[ACTIVITY]: Wherever the listing holds a picture, leave it out, and copy the remainder exactly.
=======
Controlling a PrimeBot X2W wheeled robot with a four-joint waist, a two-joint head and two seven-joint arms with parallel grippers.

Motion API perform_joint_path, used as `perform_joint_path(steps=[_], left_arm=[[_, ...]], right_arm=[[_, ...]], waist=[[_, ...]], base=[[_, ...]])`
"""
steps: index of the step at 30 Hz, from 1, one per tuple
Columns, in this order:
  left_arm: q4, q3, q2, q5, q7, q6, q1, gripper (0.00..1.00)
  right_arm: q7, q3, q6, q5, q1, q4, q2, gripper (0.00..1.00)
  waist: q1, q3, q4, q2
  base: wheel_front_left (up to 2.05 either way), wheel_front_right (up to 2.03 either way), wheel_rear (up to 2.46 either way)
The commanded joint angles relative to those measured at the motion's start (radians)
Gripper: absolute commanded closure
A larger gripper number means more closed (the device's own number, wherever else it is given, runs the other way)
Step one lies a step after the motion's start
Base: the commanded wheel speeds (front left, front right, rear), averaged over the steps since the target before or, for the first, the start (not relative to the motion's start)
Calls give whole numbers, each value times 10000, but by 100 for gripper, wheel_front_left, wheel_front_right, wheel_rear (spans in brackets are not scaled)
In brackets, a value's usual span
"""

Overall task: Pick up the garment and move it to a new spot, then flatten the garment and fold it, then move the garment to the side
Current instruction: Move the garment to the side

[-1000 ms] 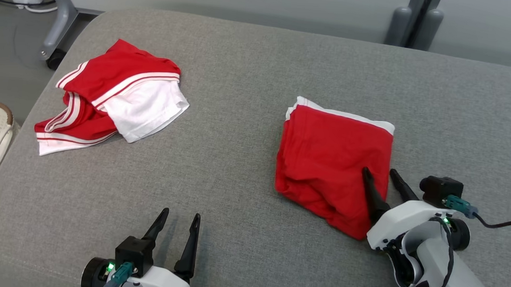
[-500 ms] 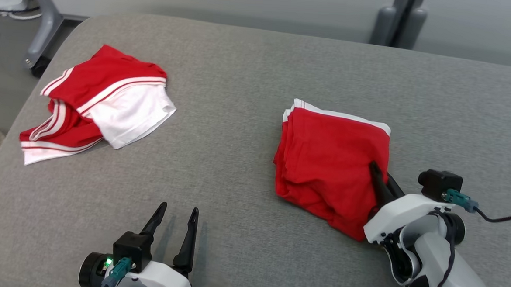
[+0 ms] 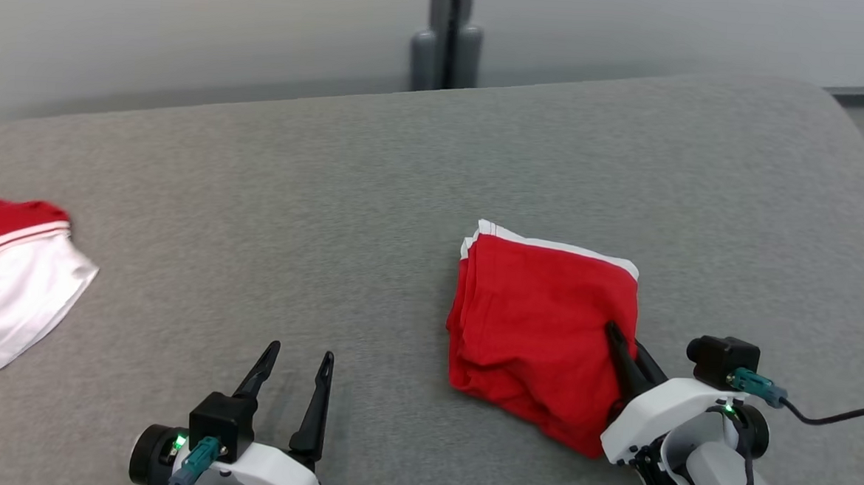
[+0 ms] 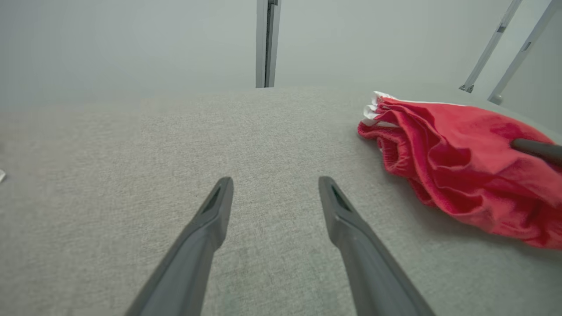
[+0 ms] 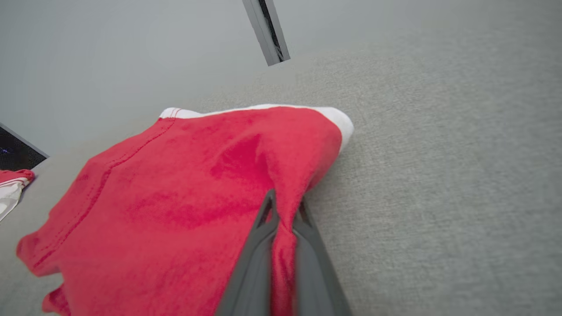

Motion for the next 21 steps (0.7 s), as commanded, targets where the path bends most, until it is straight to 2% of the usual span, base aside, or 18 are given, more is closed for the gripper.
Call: perform_joint_path(steps=[1,6,12,16,21], left_arm=[[-34,16,37,67,-19,-32,-127,0],[-41,-30,41,124,-19,-82,-159,0],[-45,-106,46,241,-19,-223,-311,0],[-51,-153,44,316,-21,-250,-438,0],[-10,-155,49,539,-20,-391,-644,0]], right_arm=[[-1,34,1,35,152,-45,-75,100],[-3,216,1,45,362,-252,-65,100],[-1,308,1,-194,434,-426,-57,100],[-1,360,1,-518,336,-465,-60,100],[-1,153,1,-1453,-199,-154,-98,100]], waist=[[0,-187,-1380,0],[0,-136,-2600,0],[0,33,-3559,0],[0,252,-3806,0],[0,681,-3569,0]], base=[[0,0,0],[0,0,0],[0,0,0],[0,0,0],[0,0,0]])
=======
[WRITTEN SOLUTION]:
Controlling a PrimeBot X2W wheeled robot with a four-joint waist, a two-joint head and two seven-joint arms with parallel grippers.

Motion API perform_joint_path, used as `perform_joint_path(steps=[_], left_arm=[[_, ...]], right_arm=[[_, ...]], waist=[[_, ...]], base=[[_, ...]])`
"""
steps: index of the step at 30 Hz, from 1, one per tuple
Columns, in this order:
  left_arm: q4, q3, q2, q5, q7, q6, q1, gripper (0.00..1.00)
  right_arm: q7, q3, q6, q5, q1, q4, q2, gripper (0.00..1.00)
  waist: q1, q3, q4, q2
  base: wheel_front_left (up to 2.05 either way), wheel_front_right (up to 2.03 either way), wheel_rear (up to 2.46 either way)
The commanded joint angles relative to those measured at the motion's start (radians)
Gripper: absolute commanded closure
A larger gripper number means more closed (the device's own number, wherever else it is given, runs the other way)
Step one lies a step after the motion's start
Base: the commanded wheel speeds (front left, front right, rear), averaged over the steps since the target before or, for the first, the start (not relative to the motion's start)
Calls give whole numbers, each value times 10000, but by 100 for gripper, wheel_front_left, wheel_front_right, wheel_rear (spans in brackets are not scaled)
In brackets, a value's usual span
"""

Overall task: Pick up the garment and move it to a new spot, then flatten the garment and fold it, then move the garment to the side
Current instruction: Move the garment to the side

[-1000 ms] 
[-500 ms] 
[+0 ms] 
[+0 ms] 
[+0 ms] 

Motion for the next 21 steps (0.7 s), as commanded, targets where the path bends most, until it is straight to 2% of the usual span, base aside, or 18 are given, more is closed for the gripper.
Call: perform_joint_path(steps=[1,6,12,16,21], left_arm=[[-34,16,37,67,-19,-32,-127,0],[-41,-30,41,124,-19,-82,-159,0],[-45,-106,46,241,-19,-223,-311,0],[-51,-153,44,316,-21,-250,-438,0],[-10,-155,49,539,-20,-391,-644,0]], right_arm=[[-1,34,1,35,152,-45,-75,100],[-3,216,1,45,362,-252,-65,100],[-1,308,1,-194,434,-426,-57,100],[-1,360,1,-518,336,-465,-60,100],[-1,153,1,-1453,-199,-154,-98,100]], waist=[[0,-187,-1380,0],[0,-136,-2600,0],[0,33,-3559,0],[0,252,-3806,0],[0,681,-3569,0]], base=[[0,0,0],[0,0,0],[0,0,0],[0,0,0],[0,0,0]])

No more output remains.